AIM OF THE EXERCISE
Check each line of the material below for "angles" and copy those where it appears.

GIVEN MATERIAL
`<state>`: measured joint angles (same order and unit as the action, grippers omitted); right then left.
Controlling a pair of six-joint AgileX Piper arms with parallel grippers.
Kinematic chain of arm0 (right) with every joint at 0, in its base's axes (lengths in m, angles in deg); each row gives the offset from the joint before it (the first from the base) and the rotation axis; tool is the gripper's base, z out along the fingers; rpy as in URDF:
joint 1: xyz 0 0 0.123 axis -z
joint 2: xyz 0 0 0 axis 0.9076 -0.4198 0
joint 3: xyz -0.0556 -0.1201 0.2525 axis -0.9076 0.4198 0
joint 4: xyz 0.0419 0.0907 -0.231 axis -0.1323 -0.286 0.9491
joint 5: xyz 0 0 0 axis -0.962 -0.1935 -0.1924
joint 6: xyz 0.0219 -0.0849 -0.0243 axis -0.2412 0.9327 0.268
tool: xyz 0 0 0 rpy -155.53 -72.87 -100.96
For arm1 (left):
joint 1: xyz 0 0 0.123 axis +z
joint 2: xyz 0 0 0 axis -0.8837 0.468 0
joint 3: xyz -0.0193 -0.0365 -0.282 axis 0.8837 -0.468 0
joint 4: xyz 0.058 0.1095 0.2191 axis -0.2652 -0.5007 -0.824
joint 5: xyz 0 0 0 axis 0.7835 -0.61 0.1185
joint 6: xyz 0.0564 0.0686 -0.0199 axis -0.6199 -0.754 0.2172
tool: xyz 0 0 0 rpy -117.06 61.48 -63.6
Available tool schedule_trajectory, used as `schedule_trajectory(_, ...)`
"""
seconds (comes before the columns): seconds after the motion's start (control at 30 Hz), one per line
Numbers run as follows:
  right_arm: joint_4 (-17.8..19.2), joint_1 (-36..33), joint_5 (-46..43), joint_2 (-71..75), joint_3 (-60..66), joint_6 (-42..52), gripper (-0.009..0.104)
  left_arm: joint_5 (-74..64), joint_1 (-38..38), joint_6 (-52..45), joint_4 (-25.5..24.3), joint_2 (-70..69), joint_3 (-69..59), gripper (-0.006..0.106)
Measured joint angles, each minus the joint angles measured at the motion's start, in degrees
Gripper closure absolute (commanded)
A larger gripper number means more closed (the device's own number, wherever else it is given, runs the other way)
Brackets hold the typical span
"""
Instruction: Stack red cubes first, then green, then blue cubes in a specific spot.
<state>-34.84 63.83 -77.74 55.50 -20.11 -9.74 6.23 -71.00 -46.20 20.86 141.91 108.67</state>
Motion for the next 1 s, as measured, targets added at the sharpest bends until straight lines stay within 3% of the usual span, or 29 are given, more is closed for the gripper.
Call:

WRITTEN RESPONSE
`<state>`: measured joint angles (same order and unit as the action, grippers omitted); right then left.
Kinematic chain of arm0 (right) with every joint at 0, in its base's axes (lengths in m, angles in deg); each row gives the offset from the joint before it (the first from the base) and the rotation axis; tool is the gripper's base, z out along the fingers; rpy as in URDF:
Measured joint angles, each minus the joint angles measured at the motion's start, in degrees

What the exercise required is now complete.